### Exercise goal
Look through the listing below and report every line that contains "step".
Input data below:
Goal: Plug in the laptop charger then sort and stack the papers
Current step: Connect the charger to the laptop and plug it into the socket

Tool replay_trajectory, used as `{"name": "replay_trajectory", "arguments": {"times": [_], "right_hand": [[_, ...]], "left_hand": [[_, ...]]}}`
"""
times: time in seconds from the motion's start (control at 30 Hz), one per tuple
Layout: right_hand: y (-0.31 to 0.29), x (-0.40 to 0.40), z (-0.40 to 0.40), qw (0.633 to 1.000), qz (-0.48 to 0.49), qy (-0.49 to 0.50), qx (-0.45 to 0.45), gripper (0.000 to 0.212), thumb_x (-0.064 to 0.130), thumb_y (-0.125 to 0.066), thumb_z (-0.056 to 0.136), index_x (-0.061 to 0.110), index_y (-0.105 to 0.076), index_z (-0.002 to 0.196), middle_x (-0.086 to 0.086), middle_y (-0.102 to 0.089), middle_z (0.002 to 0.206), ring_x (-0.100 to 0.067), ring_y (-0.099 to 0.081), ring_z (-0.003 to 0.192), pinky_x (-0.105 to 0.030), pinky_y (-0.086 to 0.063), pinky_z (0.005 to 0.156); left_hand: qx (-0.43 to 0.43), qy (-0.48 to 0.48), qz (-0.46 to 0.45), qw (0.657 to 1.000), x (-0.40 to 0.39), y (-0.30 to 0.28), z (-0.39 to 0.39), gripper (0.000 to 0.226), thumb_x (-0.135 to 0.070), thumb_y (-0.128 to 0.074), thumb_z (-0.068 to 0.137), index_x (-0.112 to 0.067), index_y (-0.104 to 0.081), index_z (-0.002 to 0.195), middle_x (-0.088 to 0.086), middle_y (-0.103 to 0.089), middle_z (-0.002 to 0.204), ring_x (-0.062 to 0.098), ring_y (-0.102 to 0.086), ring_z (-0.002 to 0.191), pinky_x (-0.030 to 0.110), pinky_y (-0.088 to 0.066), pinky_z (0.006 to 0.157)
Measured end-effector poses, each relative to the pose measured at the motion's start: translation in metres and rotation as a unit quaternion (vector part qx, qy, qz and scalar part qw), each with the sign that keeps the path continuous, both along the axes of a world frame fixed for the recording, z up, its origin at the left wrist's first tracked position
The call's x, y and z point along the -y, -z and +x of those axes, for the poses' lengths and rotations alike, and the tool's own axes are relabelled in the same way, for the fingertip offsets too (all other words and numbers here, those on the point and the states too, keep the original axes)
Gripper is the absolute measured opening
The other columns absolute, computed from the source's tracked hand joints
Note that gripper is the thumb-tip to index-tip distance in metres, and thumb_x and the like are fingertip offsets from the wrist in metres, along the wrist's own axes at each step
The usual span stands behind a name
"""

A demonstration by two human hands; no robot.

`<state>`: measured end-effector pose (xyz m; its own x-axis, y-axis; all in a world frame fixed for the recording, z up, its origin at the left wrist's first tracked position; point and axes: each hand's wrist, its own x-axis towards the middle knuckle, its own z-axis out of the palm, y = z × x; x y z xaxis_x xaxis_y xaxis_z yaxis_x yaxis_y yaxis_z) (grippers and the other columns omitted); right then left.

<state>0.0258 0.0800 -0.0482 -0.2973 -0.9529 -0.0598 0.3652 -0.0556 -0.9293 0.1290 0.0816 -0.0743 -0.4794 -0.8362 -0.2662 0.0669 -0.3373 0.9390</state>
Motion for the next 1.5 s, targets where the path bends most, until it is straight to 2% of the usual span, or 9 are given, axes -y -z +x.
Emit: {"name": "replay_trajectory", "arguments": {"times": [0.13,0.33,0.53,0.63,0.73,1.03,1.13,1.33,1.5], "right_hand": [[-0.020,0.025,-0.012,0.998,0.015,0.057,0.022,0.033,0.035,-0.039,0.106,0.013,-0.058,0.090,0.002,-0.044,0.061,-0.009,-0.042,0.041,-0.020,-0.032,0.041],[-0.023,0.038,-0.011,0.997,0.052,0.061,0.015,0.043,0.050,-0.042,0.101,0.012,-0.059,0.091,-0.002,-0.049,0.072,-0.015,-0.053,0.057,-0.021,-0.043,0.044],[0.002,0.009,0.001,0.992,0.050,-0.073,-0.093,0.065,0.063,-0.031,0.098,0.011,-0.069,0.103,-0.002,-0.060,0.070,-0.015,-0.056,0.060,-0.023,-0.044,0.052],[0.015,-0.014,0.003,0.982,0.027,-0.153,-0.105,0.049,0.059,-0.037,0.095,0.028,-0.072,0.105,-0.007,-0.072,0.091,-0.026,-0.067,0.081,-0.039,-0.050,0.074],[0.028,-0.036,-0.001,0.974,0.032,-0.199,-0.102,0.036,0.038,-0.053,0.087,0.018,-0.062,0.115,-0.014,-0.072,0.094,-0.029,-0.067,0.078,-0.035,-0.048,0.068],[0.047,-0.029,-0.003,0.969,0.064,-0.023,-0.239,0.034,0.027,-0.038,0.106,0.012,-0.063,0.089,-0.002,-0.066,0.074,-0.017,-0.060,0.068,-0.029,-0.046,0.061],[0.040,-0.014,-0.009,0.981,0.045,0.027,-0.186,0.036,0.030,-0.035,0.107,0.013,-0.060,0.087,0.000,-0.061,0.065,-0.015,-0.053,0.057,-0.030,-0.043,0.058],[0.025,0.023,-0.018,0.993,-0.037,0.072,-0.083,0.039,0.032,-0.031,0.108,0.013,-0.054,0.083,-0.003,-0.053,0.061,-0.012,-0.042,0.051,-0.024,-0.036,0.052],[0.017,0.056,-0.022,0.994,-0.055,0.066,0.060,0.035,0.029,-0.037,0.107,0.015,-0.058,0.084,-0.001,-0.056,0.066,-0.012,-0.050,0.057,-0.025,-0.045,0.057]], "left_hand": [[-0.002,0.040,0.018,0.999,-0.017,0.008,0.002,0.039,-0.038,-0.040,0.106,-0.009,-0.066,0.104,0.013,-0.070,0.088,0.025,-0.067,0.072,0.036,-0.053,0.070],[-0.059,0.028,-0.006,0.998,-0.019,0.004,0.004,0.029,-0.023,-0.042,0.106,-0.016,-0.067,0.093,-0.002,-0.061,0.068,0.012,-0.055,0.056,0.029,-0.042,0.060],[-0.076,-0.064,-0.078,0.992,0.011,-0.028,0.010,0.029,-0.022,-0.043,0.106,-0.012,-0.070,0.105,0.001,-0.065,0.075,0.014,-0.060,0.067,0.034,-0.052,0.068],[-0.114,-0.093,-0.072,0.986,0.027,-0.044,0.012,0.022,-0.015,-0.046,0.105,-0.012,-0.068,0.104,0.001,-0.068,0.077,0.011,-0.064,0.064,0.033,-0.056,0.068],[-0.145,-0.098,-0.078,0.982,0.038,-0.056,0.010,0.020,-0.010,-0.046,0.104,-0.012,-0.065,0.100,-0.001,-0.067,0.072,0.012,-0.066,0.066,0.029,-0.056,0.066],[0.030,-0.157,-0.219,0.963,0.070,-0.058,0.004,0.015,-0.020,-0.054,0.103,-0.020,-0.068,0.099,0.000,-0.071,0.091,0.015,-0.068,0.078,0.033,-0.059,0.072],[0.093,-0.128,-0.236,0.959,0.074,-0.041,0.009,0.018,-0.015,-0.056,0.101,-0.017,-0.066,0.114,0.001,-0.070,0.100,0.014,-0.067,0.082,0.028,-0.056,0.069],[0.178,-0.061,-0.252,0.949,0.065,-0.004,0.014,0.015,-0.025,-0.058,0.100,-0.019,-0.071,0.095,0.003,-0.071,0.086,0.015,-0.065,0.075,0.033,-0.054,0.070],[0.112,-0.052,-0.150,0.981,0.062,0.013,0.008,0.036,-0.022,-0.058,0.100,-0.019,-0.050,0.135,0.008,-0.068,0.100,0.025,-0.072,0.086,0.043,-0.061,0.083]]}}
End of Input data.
### Exercise response
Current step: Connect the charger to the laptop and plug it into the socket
Note that gripper is the thumb-tip to index-tip distance in metres, and thumb_x and the like are fingertip offsets from the wrist in metres, along the wrist's own axes at each step

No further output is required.